The Supreme Court’s decision on the question of sleep-in pay for employees, including those in boarding schools and residential situations, will come as a relief to those who have waited so long for clarity.
The case focused on whether staff who worked sleep-in shifts overnight should be paid the National Minimum Wage (NMW) for their whole shift. The Supreme Court decided that only the hours spent awake for the purpose of working should be paid at NMW rates, where the worker was expected to sleep unless disturbed.
As a result of the decision, schools can put in place fixed allowances for sleep-in workers and do not need to pay the NMW for every hour of the sleep-in shift (unless the worker is awake for the purposes of working). Schools will also not have to cover back pay in relation to historic sleep-in shifts.
Litigation on this issue began more than 20 years ago, and the first ruling in this particular case dates back to 2016.

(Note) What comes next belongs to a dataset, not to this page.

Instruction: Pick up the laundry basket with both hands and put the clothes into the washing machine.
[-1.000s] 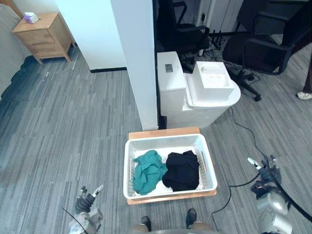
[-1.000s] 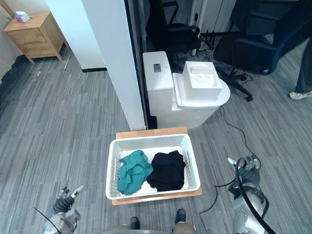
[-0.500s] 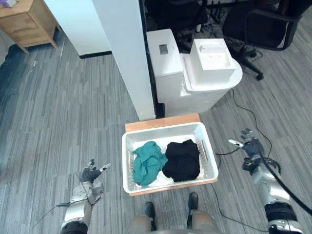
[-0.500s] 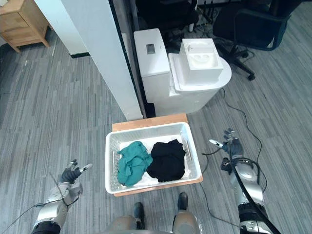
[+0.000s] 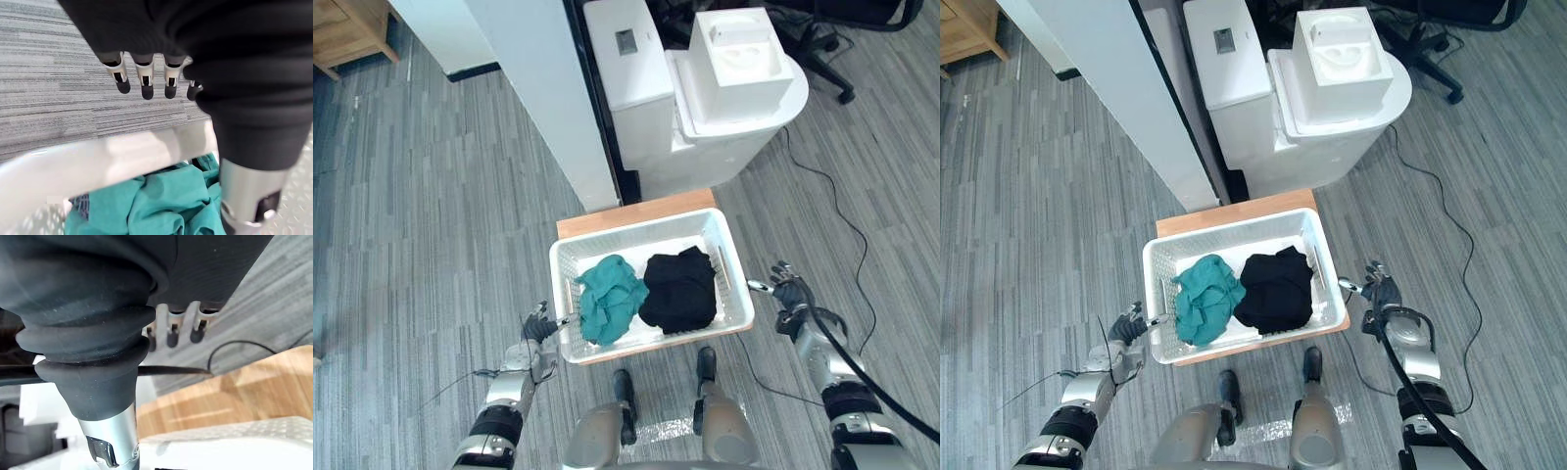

As a result of the decision, schools should now:
- Identity staff members who will be affected by this ruling
- Consider explaining the outcome of the case to those staff members if a concern or grievance has been raised, particularly if there are ongoing discussions around rates of pay pending the Supreme Court decision
- Review sleep -in pay, particularly those schools who have adopted NMW rates for sleep in shifts
- Consider the best practice to record the hours of staff members who are on a ‘sleep in’ to ensure they are paid correctly. There will need to be a record of the time the employee spent undisturbed and sleeping (which will not attract the NMW rates) and the time spent working and responding to issues (which will attract the NMW rates).